[Work to be completed]: Return every line of the data below that includes the string "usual".

Top of Dataset content

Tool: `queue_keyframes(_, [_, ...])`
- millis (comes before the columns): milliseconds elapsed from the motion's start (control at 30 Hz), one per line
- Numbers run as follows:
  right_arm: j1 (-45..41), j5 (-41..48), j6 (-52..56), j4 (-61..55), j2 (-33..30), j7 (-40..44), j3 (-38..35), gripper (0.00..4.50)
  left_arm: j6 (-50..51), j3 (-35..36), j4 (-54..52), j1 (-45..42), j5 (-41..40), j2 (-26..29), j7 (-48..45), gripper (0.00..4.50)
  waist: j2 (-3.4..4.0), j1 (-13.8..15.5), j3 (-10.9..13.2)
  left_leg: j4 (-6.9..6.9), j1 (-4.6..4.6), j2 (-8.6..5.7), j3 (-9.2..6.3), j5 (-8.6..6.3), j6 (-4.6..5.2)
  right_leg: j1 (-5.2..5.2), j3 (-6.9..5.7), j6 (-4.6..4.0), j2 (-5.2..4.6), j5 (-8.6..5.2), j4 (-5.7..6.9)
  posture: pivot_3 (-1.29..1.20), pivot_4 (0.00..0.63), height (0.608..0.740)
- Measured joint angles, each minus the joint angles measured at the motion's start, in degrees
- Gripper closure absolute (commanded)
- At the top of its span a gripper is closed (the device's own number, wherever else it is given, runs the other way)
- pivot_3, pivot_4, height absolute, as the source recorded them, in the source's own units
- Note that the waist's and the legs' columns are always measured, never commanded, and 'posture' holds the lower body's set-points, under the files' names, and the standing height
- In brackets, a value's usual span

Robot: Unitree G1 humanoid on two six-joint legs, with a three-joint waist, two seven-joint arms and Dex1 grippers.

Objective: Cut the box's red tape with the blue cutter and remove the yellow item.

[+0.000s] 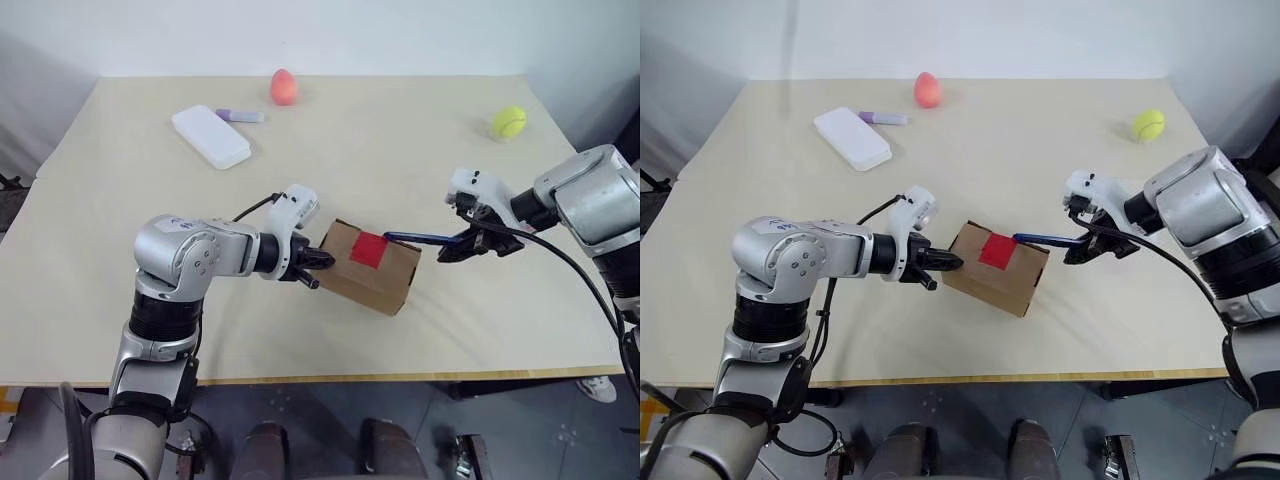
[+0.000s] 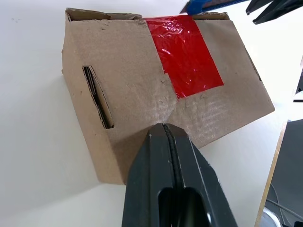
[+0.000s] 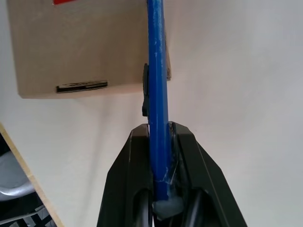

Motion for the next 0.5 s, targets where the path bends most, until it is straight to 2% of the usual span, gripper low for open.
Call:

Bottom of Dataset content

[Expected output]:
- In brackets, a value's usual span
Motion for the next 0.5 s, targets where the path bends most, until it is straight to 2% of the usual span, gripper low for open.

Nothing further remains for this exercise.